Massachusetts regulates firearms on multiple levels, including requiring licenses for firearms’ sales and ownership. For example, to sell, rent, or lease firearms or ammunition, G.L. c. 140 §122 requires an individual or business to obtain a license from their local police department. Local police chiefs must also approve all firearms identification cards, which permit the purchase and possession of non-large capacity rifles and shotguns. Local police departments issue licenses to carry that allow individuals to purchase, possess and carry all large and non-large capacity handguns, rifles, shotguns, and feeding devices, as well as handguns. In addition, each firearm transaction must be recorded with the Massachusetts Department of Public Safety.

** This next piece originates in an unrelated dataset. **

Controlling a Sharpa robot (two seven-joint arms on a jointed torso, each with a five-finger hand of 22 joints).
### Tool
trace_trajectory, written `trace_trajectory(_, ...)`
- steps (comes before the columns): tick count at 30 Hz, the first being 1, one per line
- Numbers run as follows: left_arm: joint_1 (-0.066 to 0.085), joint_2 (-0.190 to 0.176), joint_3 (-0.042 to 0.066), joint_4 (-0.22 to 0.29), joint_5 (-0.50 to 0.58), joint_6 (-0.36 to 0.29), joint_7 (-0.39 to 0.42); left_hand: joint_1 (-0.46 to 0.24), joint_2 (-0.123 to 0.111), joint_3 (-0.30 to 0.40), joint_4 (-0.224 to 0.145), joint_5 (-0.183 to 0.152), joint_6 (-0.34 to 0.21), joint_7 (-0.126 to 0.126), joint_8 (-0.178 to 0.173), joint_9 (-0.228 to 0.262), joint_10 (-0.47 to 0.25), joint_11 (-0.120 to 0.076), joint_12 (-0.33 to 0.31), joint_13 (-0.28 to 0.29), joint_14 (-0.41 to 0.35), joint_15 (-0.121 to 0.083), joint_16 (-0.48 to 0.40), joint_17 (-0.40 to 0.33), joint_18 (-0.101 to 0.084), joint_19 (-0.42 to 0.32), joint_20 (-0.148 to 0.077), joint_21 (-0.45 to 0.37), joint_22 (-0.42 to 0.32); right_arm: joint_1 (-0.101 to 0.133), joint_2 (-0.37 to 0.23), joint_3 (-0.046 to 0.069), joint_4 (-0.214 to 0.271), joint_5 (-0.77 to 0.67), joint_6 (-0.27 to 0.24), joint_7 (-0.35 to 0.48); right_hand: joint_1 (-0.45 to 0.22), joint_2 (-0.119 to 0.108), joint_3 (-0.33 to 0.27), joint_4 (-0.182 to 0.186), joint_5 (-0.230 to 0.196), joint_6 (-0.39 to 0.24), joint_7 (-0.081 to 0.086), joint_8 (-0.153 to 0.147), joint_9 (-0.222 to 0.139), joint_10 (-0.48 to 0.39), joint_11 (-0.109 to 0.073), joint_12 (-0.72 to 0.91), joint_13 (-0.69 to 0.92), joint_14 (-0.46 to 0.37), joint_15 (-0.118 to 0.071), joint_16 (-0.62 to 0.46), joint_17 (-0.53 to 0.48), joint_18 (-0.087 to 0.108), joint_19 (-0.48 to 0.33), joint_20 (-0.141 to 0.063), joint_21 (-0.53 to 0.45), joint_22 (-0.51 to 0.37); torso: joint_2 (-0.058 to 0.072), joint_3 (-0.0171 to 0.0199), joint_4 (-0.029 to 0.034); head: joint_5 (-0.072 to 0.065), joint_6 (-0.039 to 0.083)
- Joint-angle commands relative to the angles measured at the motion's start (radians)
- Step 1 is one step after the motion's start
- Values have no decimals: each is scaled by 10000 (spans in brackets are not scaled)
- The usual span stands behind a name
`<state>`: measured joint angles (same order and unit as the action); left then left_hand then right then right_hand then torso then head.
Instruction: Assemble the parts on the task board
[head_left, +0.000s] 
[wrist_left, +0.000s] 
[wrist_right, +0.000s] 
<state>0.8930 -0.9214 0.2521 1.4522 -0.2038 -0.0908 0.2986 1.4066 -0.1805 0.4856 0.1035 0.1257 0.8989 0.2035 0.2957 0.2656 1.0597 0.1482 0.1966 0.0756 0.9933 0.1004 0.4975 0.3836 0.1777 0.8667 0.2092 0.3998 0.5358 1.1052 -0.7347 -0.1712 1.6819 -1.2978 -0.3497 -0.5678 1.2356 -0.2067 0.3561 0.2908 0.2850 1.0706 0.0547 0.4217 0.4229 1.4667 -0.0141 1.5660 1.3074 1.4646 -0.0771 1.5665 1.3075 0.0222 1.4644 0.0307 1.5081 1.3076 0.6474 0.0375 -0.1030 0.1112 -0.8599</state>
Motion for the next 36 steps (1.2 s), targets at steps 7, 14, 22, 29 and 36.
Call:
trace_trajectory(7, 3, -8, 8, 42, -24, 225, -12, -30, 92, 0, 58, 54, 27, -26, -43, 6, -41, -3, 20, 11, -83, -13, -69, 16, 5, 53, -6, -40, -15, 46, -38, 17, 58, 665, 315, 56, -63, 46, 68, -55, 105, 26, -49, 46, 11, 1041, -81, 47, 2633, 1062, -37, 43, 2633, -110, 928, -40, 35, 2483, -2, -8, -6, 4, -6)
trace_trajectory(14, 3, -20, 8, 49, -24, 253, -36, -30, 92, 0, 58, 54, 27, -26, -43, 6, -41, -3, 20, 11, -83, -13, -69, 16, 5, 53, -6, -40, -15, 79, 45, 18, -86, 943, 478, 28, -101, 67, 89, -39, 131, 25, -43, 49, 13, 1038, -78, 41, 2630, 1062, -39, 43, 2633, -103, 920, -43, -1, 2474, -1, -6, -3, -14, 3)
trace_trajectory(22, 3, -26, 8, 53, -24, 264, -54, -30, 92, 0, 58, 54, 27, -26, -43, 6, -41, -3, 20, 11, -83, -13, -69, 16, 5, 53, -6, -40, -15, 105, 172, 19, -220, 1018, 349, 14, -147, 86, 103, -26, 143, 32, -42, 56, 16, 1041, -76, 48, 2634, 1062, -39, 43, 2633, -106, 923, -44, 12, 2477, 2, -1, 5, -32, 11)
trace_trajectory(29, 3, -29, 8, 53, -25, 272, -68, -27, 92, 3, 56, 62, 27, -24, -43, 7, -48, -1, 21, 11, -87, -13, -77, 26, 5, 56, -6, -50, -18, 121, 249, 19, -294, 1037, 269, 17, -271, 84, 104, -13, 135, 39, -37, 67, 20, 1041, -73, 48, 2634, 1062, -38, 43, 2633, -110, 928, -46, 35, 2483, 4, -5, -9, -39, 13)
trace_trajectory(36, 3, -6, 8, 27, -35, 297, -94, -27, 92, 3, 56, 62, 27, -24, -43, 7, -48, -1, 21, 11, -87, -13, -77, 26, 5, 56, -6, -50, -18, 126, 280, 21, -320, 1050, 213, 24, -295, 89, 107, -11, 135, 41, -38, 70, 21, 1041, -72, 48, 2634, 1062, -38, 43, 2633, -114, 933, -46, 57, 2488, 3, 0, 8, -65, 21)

In addition to transactional licensing, the federal and state government place limitations on what types of firearms may be purchased and sold. For example, in 1994, Congress enacted the Public Safety and Recreational Firearms Use Protection Act, prohibiting the manufacture, transfer, or possession of narrowly defined, so-called “assault weapons.” 2 18 U.S.C. § 921(a)(30). The 1994 federal statute defined “assault weapons” to include a short list of specifically identified semi-automatic firearms the so-called “enumerated” firearms3 and “copies and duplicates” of those listed firearms. 18 U.S.C. § 921(a)(30). In addition to the specifically enumerated firearms and their copies and duplicates, the federal legislation also banned any semiautomatic rifle, pistol, or shotgun that had two or more specific features that Congress found transformed legal firearms into “assault weapons.” Under the “features test,” a rifle is an assault weapon if it has the ability to accept a detachable magazine and has at least two of these features: a folding or telescoping stock; a pistol grip that protrudes conspicuously beneath the action of the weapon; a bayonet mount; a flash suppressor or threaded barrel designed to accommodate a flash suppressor; and a grenade launcher. 4

Massachusetts Adopts the Federal “Assault Weapon” Definitions

In 1998, the Massachusetts legislature amended the firearm licensing statute, G.L. c. 140, to mirror the federal ban on assault weapons. G.L. c. 140, § 12. For the nearly two decades between 1998 and the summer of 2016, all parties involved in the sale and regulation of firearms interpreted G.L. 140 § 12 and its copies and duplicates language narrowly. Everyone interpreted the law to apply only to the specific, enumerated firearms; those firearms that did not meet the features test were considered illegal under the law.

  1. The author is one of the lead counsel on the case discussed in this article
  2. The term “assault weapon” is a statutory creation and has no technical meaning.
  3. For example, the Norinco, Mitchell, and Poly Technologies Avtomat Kalashnikovs (also known as AK-47s); UZIs Beretta Ar70 (SC-70); and Colt AR-15, along with other specific, enumerated firearms.
  4. Various aspects of the federal legislative history indicate that Congress did not intend the statute to apply to other firearms beyond the enumerated firearms and those meeting the features test.